The half-life of TFV-DP and FTC-TP in PBMC was 115 h and 24 h, respectively. FTC, but not TFV, was consistently detected in rectal secretions 2 to 5 h after dosing; concentrations of both FTC and TFV in secretions were highest at 24 hr (median = 743 and 1186 ng/mL, respectively). TFV-DP levels in rectal tissues were also high at 24 hr and remained high for 2 days to 7 days. Despite the long persistence of TFV-DP in PBMC and high TFV-DP levels in rectal tissues, a single - 3 day dose of Truvada was not effective (HR reduction = 0.5, P =0.16).

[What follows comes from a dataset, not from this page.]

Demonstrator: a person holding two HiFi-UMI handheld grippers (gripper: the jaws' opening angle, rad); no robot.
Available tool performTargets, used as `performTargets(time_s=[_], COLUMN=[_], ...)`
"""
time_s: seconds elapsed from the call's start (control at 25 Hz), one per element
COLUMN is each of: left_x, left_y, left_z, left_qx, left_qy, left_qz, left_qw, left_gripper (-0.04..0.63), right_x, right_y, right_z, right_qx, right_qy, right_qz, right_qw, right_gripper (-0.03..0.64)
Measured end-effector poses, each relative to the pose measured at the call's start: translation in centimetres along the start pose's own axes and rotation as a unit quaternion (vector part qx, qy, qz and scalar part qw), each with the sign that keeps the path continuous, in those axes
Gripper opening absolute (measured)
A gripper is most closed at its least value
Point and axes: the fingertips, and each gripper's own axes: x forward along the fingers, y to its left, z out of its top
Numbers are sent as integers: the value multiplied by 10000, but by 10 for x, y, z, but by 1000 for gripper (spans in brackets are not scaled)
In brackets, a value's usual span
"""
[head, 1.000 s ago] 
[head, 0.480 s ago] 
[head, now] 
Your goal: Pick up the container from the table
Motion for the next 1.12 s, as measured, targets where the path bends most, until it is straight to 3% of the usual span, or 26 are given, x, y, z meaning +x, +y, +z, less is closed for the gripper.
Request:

A single -3d GS7340 dose was also ineffective (HR reduction = 0.5, P =0.24) despite the high TFV-DP levels seen at exposure (median = 773 fmol/106 PBMC). Median TFV-DP levels in PBMC after GS7340 dosing were 100-fold higher than after TDF dosing.
Conclusions: A single pre-exposure dose with Truvada or GS7340 was not sufficient to protect macaques despite the long persistence of TFV-DP. Combined with a post-exposure dose, iPrEP with Truvada was highly protective. The rapid FTC penetration in rectal tissues suggests that FTC plays an important role in the protection contributed by the post-exposure dose.